Het is duidelijk dat hier een pleidooi gevoerd wordt voor een actuele, naadloze, overgang in het ouderschap in de voorbeelden 2 en 3. Daarvoor is het nodig dat acties gestart moeten kunnen worden op het moment waarop juridisch nog steeds sprake is van twee ouders.
Deze uitbreiding garandeert dat het kind twee ouders houdt, een continuering van zijn recht om zijn beide ouders te kennen.
Zoals boven vermeld, sluiten helaas de verschillende gevolgen van de acties niet naadloos op elkaar aan. De gegrondverklaring van de ontkenning heeft tot rechtsgevolg dat de desbetreffende man nooit de juridische vader van het kind geweest is. Nadat de desbetreffende beschikking in kracht van gewijsde is gegaan, heeft het kind nooit een juridische vader gehad (art. 1:202 lid 1 BW). Bij de erkenning, met toestemming van de moeder, wordt de man pas de juridische vader vanaf het moment van erkenning of vanaf de geboorte bij prenatale erkenning (art. 1:203 lid 2 BW). Bij de gerechtelijke vaststelling van het vaderschap werkt de rechterlijke beschikking wél terug tot de geboorte (art. 1:207 lid 5, eerste volzin, BW). Dus bij de koppeling van de rechterlijke procedures waarbij bewijs van het een of ander moet worden geleverd, ontstaat, met terugwerkende kracht, geen hiaat in het juridisch ouderschap. Theoretisch zou dit betekenen dat aan deze laatste twee procedures de voorkeur moet worden gegeven, ware het niet dat de erkenning met instemming van de erkennende persoon zelf, al dan niet biologische vader, plaatsvindt, terwijl de gerechtelijke vaststelling van het ouderschap in de meeste gevallen tegen de zin van de persoon, genoemd in art. 1:207 lid 1, aanhef, BW, of zijn nazaten zal plaatsvinden.
Indien de vaststelling van het ouderschap alleen leidt tot het vastleggen van dezelfde onderhoudsverplichtingen die ex art. 1:394 BW al op grond van het enkele verwekkerschap op de persoon rusten en niet tot de vorming van een gezin, is het meer in het belang van het kind dat het opgroeit in het gezin van de toestemmende moeder en de erkennende persoon, ook al ontstaat er dan een lacune in het ‘bekende’ ouderschap.

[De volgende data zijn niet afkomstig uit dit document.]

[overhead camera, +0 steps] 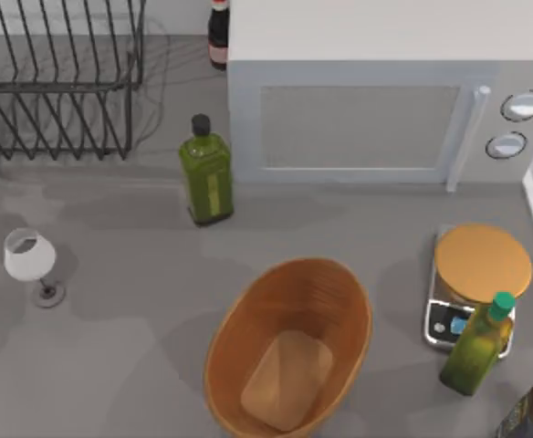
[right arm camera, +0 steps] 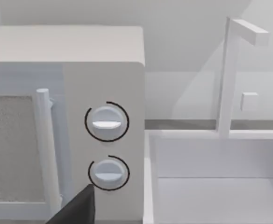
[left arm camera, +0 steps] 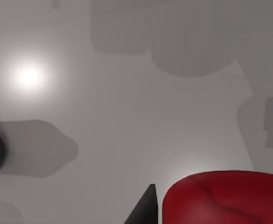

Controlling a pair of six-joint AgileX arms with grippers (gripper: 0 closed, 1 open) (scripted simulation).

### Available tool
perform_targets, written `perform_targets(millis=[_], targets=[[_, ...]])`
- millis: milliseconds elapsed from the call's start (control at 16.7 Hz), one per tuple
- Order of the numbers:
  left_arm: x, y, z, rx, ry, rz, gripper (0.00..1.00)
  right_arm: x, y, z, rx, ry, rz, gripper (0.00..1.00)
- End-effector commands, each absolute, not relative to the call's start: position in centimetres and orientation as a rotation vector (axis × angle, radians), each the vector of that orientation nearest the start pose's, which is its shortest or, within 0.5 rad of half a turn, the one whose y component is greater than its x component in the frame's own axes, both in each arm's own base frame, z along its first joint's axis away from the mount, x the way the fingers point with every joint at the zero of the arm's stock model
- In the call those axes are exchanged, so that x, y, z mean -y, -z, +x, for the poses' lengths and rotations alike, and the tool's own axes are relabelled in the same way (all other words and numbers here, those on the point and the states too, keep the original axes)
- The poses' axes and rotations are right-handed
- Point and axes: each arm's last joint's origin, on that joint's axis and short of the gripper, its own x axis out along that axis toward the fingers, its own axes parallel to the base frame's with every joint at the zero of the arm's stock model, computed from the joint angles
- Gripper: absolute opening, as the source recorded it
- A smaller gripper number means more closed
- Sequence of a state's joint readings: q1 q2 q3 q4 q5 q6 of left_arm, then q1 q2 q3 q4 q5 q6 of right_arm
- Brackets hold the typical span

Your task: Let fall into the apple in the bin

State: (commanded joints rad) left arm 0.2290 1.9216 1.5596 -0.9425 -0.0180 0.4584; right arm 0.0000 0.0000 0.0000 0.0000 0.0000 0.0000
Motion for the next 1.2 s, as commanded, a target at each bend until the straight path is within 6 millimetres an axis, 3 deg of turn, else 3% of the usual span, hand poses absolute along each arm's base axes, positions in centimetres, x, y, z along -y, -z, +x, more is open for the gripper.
perform_targets(millis=[120, 300, 480, 840, 1020, 1200], targets=[[-9.0, -24.3, 37.3, -1.351, 0.108, 0.235, 0.0, 0.1, -16.0, 10.6, 0.0, 0.0, 0.0, 1.0], [-8.6, -25.8, 35.4, -1.432, 0.164, 0.203, 0.0, 0.1, -16.0, 10.6, 0.0, 0.0, 0.0, 1.0], [-8.5, -26.3, 34.1, -1.476, 0.2, 0.182, 0.0, 0.1, -16.0, 10.6, 0.0, 0.0, 0.0, 1.0], [-8.0, -26.2, 34.3, -1.48, 0.22, 0.195, 0.0, 0.1, -16.0, 10.6, 0.0, 0.0, 0.0, 1.0], [-4.5, -26.1, 34.8, -1.458, 0.338, 0.29, 0.0, 0.1, -16.0, 10.6, 0.0, 0.0, 0.0, 1.0], [2.3, -26.2, 34.9, -1.405, 0.539, 0.47, 0.0, 0.1, -16.0, 10.6, 0.0, 0.0, 0.0, 1.0]])
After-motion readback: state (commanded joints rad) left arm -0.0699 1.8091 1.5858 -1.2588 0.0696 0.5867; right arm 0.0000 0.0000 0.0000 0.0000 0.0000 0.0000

De betrekkelijke personen van de art. 1:207 en 394 BW zijn dezelfde, met uitzondering van de overledene in art. 1:207 BW. In beide artikelen gaat het over de verwekker en de persoon die als levensgezel van de moeder ingestemd heeft met een daad die de verwekking van het kind tot gevolg kan hebben gehad. De vaststelling van de betrokkenheid van genoemde personen bij de geboorte van dit kind verloopt op exact dezelfde manier: DNA-bewijs en/of schriftelijk bewijs. In beide artikelen wordt vastgesteld wie verantwoordelijk is voor de geboorte van dit kind. De meerwaarde van art. 1:207 BW ligt in de mogelijkheid dat het kind (op verzoek van de moeder, zolang het kind niet de leeftijd van zestien jaar heeft bereikt) met de eerder genoemde persoon met terugwerkende kracht in een familierechtelijke betrekking kan worden gebracht. Een ander verschil is dan natuurlijk ook dat in art. 1:207 lid 1, onder a en b, BW de verzoekers limitatief worden genoemd, terwijl dit in art. 1:394 BW wordt opengelaten.
Overigens komen bij de adoptie dergelijke lacunes in het ouderschap niet voor.Weliswaar worden de oorspronkelijke ouders vóór de adoptie-uitspraak uit het ouderlijk gezag ontheven, maar het juridisch ouderschap gaat pas definitief over nadat de uitspraak in kracht van gewijsde is gegaan (art. 1:229 en 230 lid 1 BW). Ook bij deze juridische procedure is er dus een naadloze overgang.